The plaintiff contends that upon the application of the Andersons the judgment could be set aside only tentatively, and inasmuch as no defense was proved the trial court instead of rendering a new judgment should have reinstated the' old one with all the steps taken under it. The Andersons’ theory is that upon their filing a sufficient answer and otherwise complying with the statute (showing that they had had no actual notice of the pendency of the case in time to have defended against it) the court properly vacated the judgment and thereafter the action proceeded as though none had
Where a judgment is set aside because of irregularity in obtaining it (R. S. 60-3007, subdiv. 3) it is only conditionally vacated, and in case the defense pleaded is not proved it is restored to its original status with all its rights, priorities and liens. (Meixell v. Kirkpatrick, 25 Kan. 13.)
This court has already determined that the same procedure is followed where a judgment based upon publication service is opened under the statute here invoked, as shown by these excerpts from opinions on the subject:
“All that the judge at chambers does in granting the application [to open a judgment taken on constructive service] is to make a provisional or interlocutory order permitting the defendant to set up his defense to the action. If on the final hearing the court shall decide that the defense is insufficient, no new judgment is rendered; the original judgment stands as of the date it was rendered. . . . the court holds that the application to open a judgment and permit the defendant to answer, under section 83 of the code [R. S. 60-2330], is a motion, and therefore may be heard and decided by the judge at chambers. The rights of the plaintiff are not thereby finally determined. If he is entitled to the judgment, it will not be disturbed. He obtained it upon constructive service only, and with full knowledge that if at any time within three years thereafter the defendant should make proper application to have it opened and to be let in to defend, it would be opened up to that extent.” (Taylor v. Woodbury, 86 Kan. 236, 238, 120 Pac. 367.)

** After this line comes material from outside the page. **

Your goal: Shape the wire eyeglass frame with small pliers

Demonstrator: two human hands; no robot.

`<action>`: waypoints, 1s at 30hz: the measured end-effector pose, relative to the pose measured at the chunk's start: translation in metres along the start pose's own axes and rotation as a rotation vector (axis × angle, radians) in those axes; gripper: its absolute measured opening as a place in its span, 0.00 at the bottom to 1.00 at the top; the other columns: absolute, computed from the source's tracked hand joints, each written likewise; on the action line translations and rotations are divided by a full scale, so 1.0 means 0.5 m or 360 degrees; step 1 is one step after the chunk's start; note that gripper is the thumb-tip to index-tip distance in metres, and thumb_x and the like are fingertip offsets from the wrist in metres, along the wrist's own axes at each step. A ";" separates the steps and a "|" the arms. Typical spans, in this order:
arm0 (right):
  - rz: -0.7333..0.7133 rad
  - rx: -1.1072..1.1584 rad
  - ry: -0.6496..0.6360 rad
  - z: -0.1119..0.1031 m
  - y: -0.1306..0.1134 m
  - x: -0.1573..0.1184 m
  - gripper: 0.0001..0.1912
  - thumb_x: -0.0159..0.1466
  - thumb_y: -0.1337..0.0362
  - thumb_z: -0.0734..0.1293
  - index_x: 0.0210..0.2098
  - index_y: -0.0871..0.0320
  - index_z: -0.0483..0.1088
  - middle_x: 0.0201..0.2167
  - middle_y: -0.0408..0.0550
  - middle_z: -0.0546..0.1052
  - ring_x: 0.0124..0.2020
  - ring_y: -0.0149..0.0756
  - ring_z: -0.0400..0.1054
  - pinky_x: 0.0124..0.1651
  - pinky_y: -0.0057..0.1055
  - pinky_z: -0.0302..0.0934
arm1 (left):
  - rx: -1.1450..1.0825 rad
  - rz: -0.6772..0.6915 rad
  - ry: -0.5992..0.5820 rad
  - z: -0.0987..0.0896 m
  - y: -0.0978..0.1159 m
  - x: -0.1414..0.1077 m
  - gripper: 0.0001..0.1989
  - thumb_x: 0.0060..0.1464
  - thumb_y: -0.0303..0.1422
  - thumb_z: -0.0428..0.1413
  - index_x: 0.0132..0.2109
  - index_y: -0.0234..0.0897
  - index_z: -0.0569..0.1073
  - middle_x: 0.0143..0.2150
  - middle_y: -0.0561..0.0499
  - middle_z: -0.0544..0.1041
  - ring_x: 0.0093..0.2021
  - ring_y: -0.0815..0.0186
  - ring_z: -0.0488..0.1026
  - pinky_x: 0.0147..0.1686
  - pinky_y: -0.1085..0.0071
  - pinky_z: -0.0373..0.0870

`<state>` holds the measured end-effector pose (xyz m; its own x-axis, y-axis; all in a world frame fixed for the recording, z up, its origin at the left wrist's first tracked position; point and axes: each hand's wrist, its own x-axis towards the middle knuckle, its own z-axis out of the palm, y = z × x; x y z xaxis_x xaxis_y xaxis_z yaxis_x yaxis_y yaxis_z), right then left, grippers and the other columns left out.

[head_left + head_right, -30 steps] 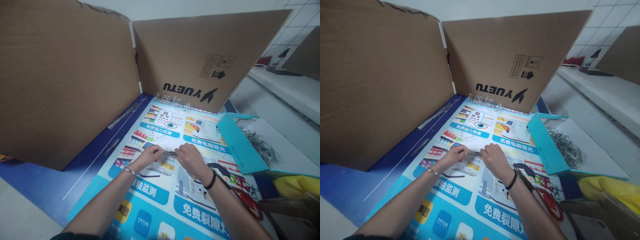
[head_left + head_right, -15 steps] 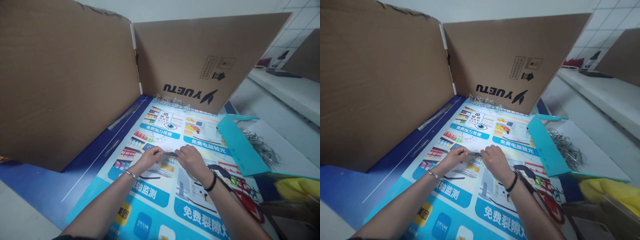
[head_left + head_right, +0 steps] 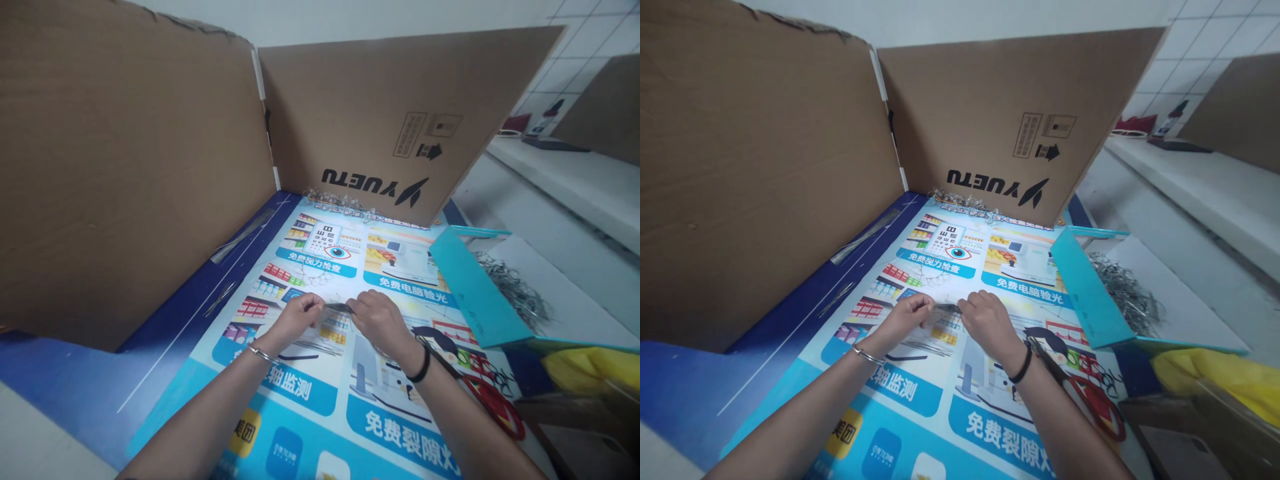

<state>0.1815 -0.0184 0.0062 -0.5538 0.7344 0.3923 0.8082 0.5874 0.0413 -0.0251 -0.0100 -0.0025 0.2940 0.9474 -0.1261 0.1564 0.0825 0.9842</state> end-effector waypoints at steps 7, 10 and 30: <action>0.0157 0.0035 0.0023 0.003 -0.005 0.000 0.06 0.61 0.65 0.62 0.34 0.58 0.70 0.28 0.48 0.69 0.35 0.37 0.60 0.40 0.33 0.50 | -0.0129 -0.0047 0.0113 -0.007 -0.011 0.008 0.07 0.49 0.35 0.53 0.29 0.34 0.67 0.17 0.58 0.63 0.19 0.74 0.59 0.22 0.77 0.55; 0.0277 0.0165 0.0107 0.005 -0.007 0.000 0.07 0.62 0.63 0.62 0.34 0.58 0.70 0.30 0.49 0.70 0.36 0.37 0.61 0.40 0.33 0.53 | -0.0298 -0.0069 0.0309 -0.006 -0.014 0.011 0.07 0.48 0.34 0.53 0.29 0.35 0.67 0.17 0.58 0.62 0.18 0.74 0.58 0.20 0.77 0.54; 0.0207 0.0433 0.0254 0.016 -0.057 -0.004 0.10 0.60 0.58 0.64 0.33 0.59 0.68 0.31 0.50 0.70 0.37 0.39 0.63 0.39 0.37 0.58 | -0.0645 -0.0102 0.0416 0.012 -0.009 -0.001 0.08 0.45 0.35 0.56 0.28 0.35 0.68 0.17 0.57 0.63 0.17 0.74 0.59 0.17 0.77 0.56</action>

“The attachment suit was based on a statutory ground, nonresidence, which could not be disputed, and the attachment proceedings were regular. That a cause of action existed was adjudicated by the default judgment. That judgment was not vacated when the present plaintiffs were let in to defend. (Taylor v. Woodbury, 86 Kan. 236, 120 Pac. 367.) It stood as an adjudication which justified the attachment sale until the defense tendered by the answer which the present plaintiffs were permitted to file, was sustained.” (Sweet v. Hill, 108 Kan. 826, 827, 197 Pac. 567.)
A recognition of the practice is indicated in other cases. In Pritchard v. Madren, 31 Kan. 38, 46, 2 Pac. 691, the record shows that a motion under the section involved was “conditionally allowed,” and in Young v. Martin, 96 Kan. 748, 750, 153 Pac. 542, it is recited that a judgment which had been opened under this section was reinstated upon the withdrawal of the applicant’s attorneys. The following text shows a similar practice elsewhere although the cases cited in its support did not arise upon statutes in all respects like our own:
“If the party who obtains the opening of a judgment is afterward defeated*712 in the action, the effect is to restore the original judgment to full force and finally conclude his rights in the premises.” (23 Cyc. 974.)
The judgment is reversed and the cause is remanded with directions to reinstate the original judgment, thereby confirming the title under the sheriff’s deed.